アクティブボード・2017年8月
・・・・・2017年 8月 2日更新・・・・・
研究発表を行った学会;
第30回モロシヌス研究会
2017年6月23日~6月24日(グリーンピア南阿蘇、熊本)
タイトル;lincRNAトラップクローンのゲノム編集による修正と機能解析.
発表者;吉住 友希 氏
(熊本大学 生命資源研究・支援センター バイオ情報分野)
要旨;
我々の研究室では、可変型遺伝子トラップクローンデータベースEGTCを公開している。long intergenic non-coding RNA (lincRNA)の機能解析を目的とし、EGTCでlincRNAをトラップしている12ラインのスクリーニングを行った。その中でホモ接合体の一部が胚性致死を示す21-W321ラインの解析を行っている。

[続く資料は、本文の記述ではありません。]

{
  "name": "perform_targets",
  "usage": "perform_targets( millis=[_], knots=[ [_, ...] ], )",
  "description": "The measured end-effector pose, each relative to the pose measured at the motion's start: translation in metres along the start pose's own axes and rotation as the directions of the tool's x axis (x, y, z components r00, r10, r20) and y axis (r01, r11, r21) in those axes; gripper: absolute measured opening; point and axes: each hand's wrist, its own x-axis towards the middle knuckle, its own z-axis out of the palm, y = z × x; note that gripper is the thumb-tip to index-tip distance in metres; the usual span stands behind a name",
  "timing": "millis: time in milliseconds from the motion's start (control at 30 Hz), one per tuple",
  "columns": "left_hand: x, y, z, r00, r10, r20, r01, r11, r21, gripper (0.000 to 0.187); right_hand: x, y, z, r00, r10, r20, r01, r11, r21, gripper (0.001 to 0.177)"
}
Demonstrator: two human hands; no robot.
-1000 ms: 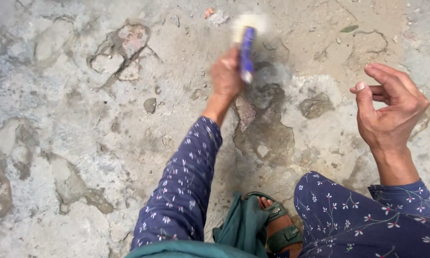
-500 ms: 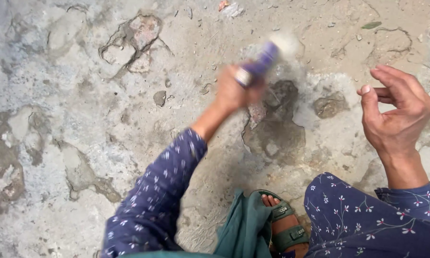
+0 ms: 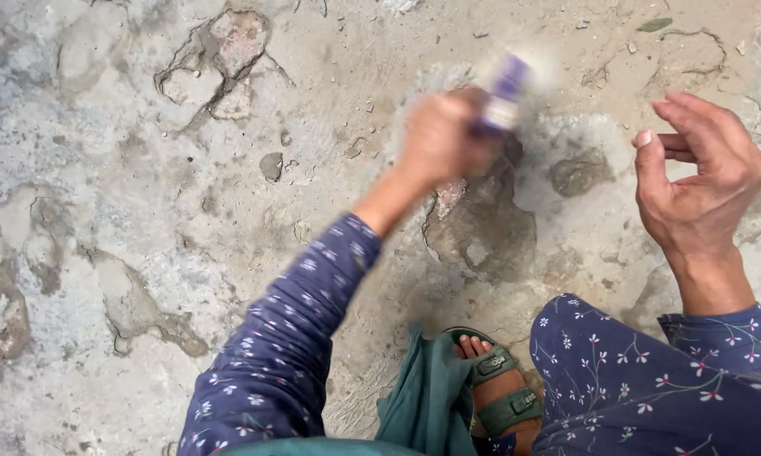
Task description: The person is using a brush to clean or apply white powder/wash to a damaged concrete floor.
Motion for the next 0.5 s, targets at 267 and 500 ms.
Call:
perform_targets(
  millis=[267, 500],
  knots=[
    [0.018, -0.019, 0.029, 0.911, -0.090, 0.402, 0.126, 0.990, -0.063, 0.024, -0.008, 0.003, -0.008, 1.000, 0.001, -0.030, -0.001, 1.000, -0.007, 0.016],
    [-0.035, -0.043, -0.018, 0.958, -0.286, -0.021, 0.284, 0.935, 0.212, 0.018, -0.003, 0.002, -0.005, 0.999, 0.045, -0.014, -0.046, 0.997, -0.069, 0.017]
  ],
)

21-W321ラインは機能未知のlincRNA遺伝子(1600020E01Rik)をトラップしており、X-gal染色では主に脳、腎臓、生殖器に強い染色が見られた。ヘテロ接合体同士の交配により生まれたホモ接合体の割合は極端に少なかった。さらに、12.5日胚、9.5日胚および胚盤胞から樹立したES細胞株においてもホモ接合体の割合は少なく、この遺伝子の発生初期段階での重要な働きが示唆された。

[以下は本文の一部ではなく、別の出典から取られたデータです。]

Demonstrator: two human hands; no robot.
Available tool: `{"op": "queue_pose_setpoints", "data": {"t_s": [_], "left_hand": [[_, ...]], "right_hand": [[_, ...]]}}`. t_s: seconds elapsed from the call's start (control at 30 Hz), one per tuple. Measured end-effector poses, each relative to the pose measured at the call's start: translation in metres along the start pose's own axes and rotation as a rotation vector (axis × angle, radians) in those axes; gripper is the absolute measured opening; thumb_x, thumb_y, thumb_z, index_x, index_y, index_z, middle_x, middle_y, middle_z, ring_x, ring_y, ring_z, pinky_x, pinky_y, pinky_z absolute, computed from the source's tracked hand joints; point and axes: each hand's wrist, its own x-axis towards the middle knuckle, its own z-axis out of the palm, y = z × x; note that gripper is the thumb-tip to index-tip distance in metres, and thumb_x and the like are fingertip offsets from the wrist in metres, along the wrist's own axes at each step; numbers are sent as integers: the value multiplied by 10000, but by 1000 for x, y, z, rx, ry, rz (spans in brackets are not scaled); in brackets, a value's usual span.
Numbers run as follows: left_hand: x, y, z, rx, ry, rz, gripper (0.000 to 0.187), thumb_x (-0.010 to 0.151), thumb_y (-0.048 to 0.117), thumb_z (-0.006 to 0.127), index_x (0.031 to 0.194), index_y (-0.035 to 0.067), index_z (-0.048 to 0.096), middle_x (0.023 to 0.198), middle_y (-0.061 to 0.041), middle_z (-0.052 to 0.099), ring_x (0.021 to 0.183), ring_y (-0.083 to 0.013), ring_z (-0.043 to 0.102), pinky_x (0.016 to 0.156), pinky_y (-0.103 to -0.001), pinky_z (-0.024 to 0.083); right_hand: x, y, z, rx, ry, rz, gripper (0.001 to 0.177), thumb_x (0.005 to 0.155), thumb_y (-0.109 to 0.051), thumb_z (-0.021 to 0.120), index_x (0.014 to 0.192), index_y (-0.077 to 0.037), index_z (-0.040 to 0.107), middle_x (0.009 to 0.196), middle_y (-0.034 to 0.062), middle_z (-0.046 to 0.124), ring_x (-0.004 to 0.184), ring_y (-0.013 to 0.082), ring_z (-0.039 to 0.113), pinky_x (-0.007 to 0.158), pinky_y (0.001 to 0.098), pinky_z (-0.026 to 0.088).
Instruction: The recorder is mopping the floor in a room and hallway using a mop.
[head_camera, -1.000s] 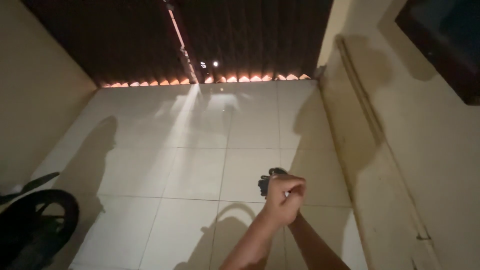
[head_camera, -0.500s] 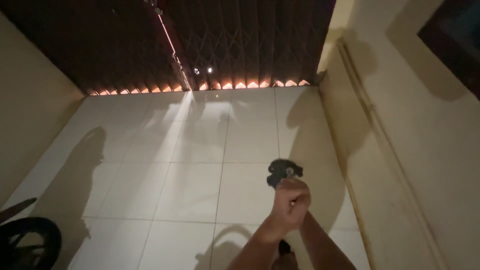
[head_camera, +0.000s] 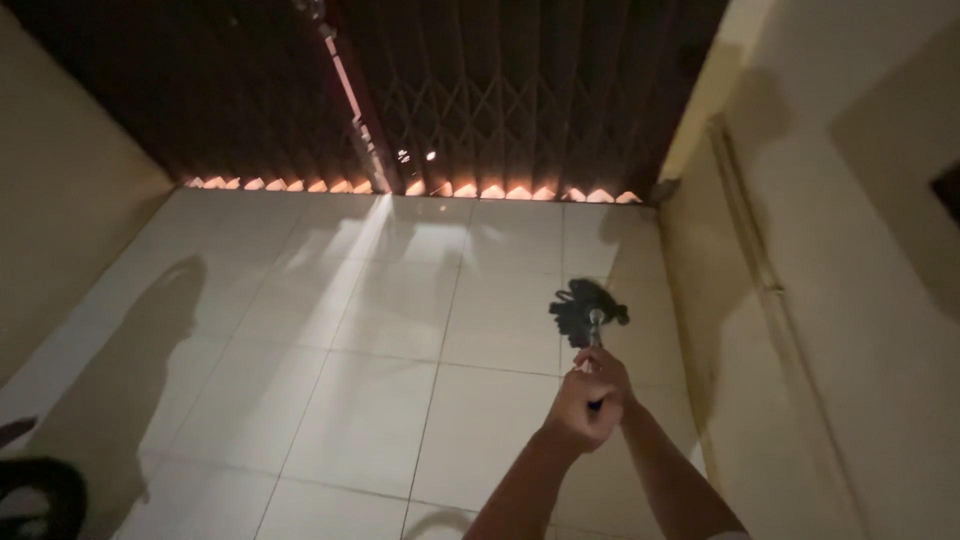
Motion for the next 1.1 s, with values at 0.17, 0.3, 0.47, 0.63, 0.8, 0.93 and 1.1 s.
{"op": "queue_pose_setpoints", "data": {"t_s": [0.17, 0.3, 0.47, 0.63, 0.8, 0.93, 1.1], "left_hand": [[4, 114, -84, -69, 118, 252, 110, 817, 18, 594, 718, 9, 545, 688, -140, 522, 699, -273, 508, 693, -368, 462], [5, 159, -136, -222, 170, 205, 96, 831, 10, 533, 738, -13, 522, 711, -143, 527, 715, -271, 507, 709, -375, 461], [1, 172, -186, -115, 120, 84, 109, 825, 66, 568, 748, -12, 565, 701, -152, 576, 665, -278, 581, 639, -380, 456], [4, 133, -229, -6, 160, 80, 185, 828, 57, 554, 674, 11, 464, 643, -135, 486, 618, -286, 497, 621, -379, 402], [13, 95, -287, 29, 264, 132, 184, 818, 47, 541, 672, 1, 439, 656, -141, 459, 624, -283, 478, 608, -382, 386], [15, 41, -307, -198, 739, 73, 235, 840, 105, 444, 649, -21, 499, 606, -118, 521, 538, -193, 480, 501, -353, 374], [35, -3, -349, -583, 928, 249, 304, 919, 94, 420, 620, 57, 380, 573, -44, 409, 495, -152, 341, 483, -341, 284]], "right_hand": [[27, 9, 38, -195, 47, 389, 111, 860, -121, 699, 801, -40, 651, 716, 9, 667, 628, 127, 588, 550, 340, 490], [37, 68, 86, 91, -27, -192, 153, 955, -126, 664, 812, -77, 639, 806, -23, 619, 720, 99, 602, 621, 313, 504], [75, 42, 152, 909, -218, 257, 111, 960, -158, 630, 908, -61, 625, 913, 19, 621, 896, 143, 623, 790, 366, 522], [122, 21, 205, 620, -174, 98, 156, 896, -187, 606, 991, -73, 657, 980, -8, 632, 927, 114, 617, 832, 363, 521], [179, 106, 270, -30, -182, -290, 122, 853, -173, 698, 898, -63, 673, 857, 10, 648, 805, 155, 641, 720, 350, 527], [221, 137, 294, -236, -340, -148, 197, 833, -103, 708, 794, -14, 538, 749, 138, 450, 689, 244, 498, 610, 373, 441], [282, 78, 293, -272, -445, 56, 252, 785, -74, 710, 635, -40, 511, 569, 168, 442, 553, 229, 462, 525, 406, 388]]}}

21-W321クローンではこの遺伝子の第2エクソンと第3エクソンの間にトラップベクターがtail-to-tailで2コピー挿入されており、後ろ向きに挿入されているベクターの表現型への関与を否定できない。そこでCRISPR-Cas9システムにより後ろ向きのベクターの除去を試みた。gRNAをベクター内と第3エクソン内に設計し、理想的な形で後ろ向きのベクターが除去されたクローン21-W321SC(single copy)を得た。このクローンからキメラマウスを作製し、マウスラインを樹立した。現在、表現型解析を進めており、その結果を報告する。